[Stored dataset items]
^^^^^^^^^^^^^^^^

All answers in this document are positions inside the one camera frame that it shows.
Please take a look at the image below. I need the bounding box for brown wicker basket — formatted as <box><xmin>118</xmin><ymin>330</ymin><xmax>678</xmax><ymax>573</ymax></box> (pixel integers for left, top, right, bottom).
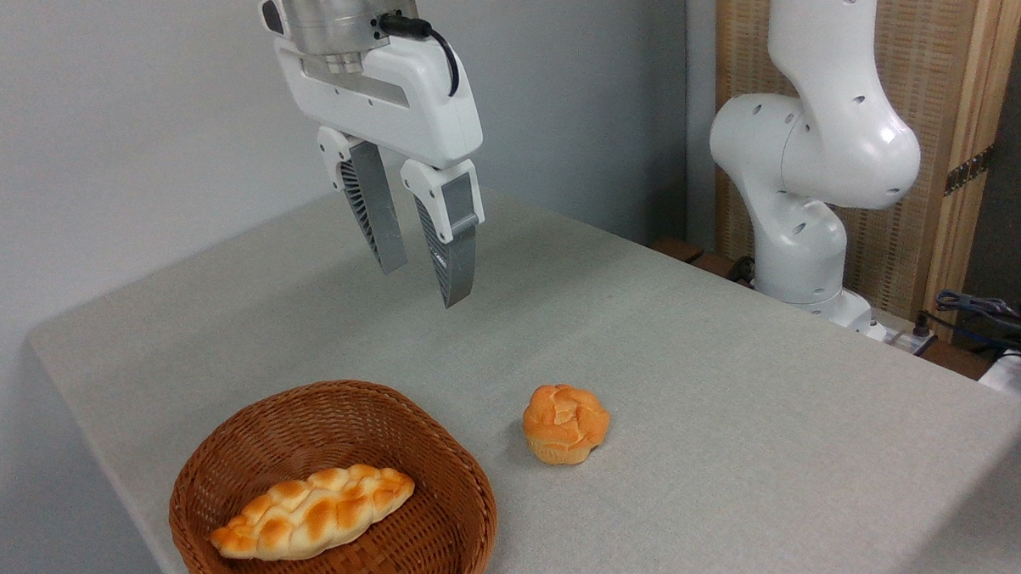
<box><xmin>163</xmin><ymin>374</ymin><xmax>501</xmax><ymax>574</ymax></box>

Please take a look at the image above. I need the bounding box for round knotted bread bun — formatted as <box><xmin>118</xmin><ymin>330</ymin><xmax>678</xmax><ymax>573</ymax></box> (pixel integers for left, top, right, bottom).
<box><xmin>520</xmin><ymin>381</ymin><xmax>614</xmax><ymax>469</ymax></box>

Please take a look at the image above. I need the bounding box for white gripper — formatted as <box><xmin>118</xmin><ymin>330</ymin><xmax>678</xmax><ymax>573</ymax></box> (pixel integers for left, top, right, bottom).
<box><xmin>272</xmin><ymin>29</ymin><xmax>490</xmax><ymax>315</ymax></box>

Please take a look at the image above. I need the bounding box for blue grey cable bundle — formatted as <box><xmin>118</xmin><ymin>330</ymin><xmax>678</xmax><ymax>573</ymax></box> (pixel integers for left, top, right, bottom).
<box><xmin>918</xmin><ymin>284</ymin><xmax>1021</xmax><ymax>360</ymax></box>

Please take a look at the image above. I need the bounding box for long braided bread loaf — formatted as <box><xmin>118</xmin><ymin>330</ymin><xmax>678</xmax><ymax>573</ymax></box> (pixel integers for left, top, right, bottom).
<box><xmin>206</xmin><ymin>462</ymin><xmax>419</xmax><ymax>565</ymax></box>

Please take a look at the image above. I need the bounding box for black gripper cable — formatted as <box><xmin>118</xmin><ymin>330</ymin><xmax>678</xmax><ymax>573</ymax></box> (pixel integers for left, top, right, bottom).
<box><xmin>379</xmin><ymin>11</ymin><xmax>463</xmax><ymax>100</ymax></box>

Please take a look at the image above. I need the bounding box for dark metal screen hinge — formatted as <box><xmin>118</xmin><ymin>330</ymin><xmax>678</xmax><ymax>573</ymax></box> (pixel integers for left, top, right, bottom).
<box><xmin>942</xmin><ymin>144</ymin><xmax>998</xmax><ymax>197</ymax></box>

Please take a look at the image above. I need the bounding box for grey tablecloth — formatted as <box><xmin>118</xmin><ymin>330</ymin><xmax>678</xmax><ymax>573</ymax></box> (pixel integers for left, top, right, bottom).
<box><xmin>21</xmin><ymin>160</ymin><xmax>1021</xmax><ymax>574</ymax></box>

^^^^^^^^^^^^^^^^

The answer is every line of the data, exactly as written, with the pictures dropped.

- [Answer for this exercise]:
All answers in this document are positions inside the one camera frame that it shows.
Please take a look at the image below. I need the bounding box for brown wicker basket — formatted as <box><xmin>118</xmin><ymin>330</ymin><xmax>678</xmax><ymax>573</ymax></box> (pixel integers for left, top, right, bottom).
<box><xmin>163</xmin><ymin>374</ymin><xmax>501</xmax><ymax>574</ymax></box>

Please take a look at the image above. I need the bounding box for round knotted bread bun — formatted as <box><xmin>118</xmin><ymin>330</ymin><xmax>678</xmax><ymax>573</ymax></box> (pixel integers for left, top, right, bottom).
<box><xmin>520</xmin><ymin>381</ymin><xmax>614</xmax><ymax>469</ymax></box>

Please take a look at the image above. I need the bounding box for white gripper — formatted as <box><xmin>118</xmin><ymin>330</ymin><xmax>678</xmax><ymax>573</ymax></box> (pixel integers for left, top, right, bottom).
<box><xmin>272</xmin><ymin>29</ymin><xmax>490</xmax><ymax>315</ymax></box>

Please take a look at the image above. I need the bounding box for blue grey cable bundle — formatted as <box><xmin>118</xmin><ymin>330</ymin><xmax>678</xmax><ymax>573</ymax></box> (pixel integers for left, top, right, bottom).
<box><xmin>918</xmin><ymin>284</ymin><xmax>1021</xmax><ymax>360</ymax></box>

Please take a look at the image above. I need the bounding box for long braided bread loaf — formatted as <box><xmin>118</xmin><ymin>330</ymin><xmax>678</xmax><ymax>573</ymax></box> (pixel integers for left, top, right, bottom).
<box><xmin>206</xmin><ymin>462</ymin><xmax>419</xmax><ymax>565</ymax></box>

Please take a look at the image above. I need the bounding box for black gripper cable — formatted as <box><xmin>118</xmin><ymin>330</ymin><xmax>678</xmax><ymax>573</ymax></box> (pixel integers for left, top, right, bottom).
<box><xmin>379</xmin><ymin>11</ymin><xmax>463</xmax><ymax>100</ymax></box>

Please take a look at the image above. I need the bounding box for dark metal screen hinge — formatted as <box><xmin>118</xmin><ymin>330</ymin><xmax>678</xmax><ymax>573</ymax></box> (pixel integers for left, top, right, bottom).
<box><xmin>942</xmin><ymin>144</ymin><xmax>998</xmax><ymax>197</ymax></box>

Please take a look at the image above. I need the bounding box for grey tablecloth — formatted as <box><xmin>118</xmin><ymin>330</ymin><xmax>678</xmax><ymax>573</ymax></box> (pixel integers for left, top, right, bottom).
<box><xmin>21</xmin><ymin>160</ymin><xmax>1021</xmax><ymax>574</ymax></box>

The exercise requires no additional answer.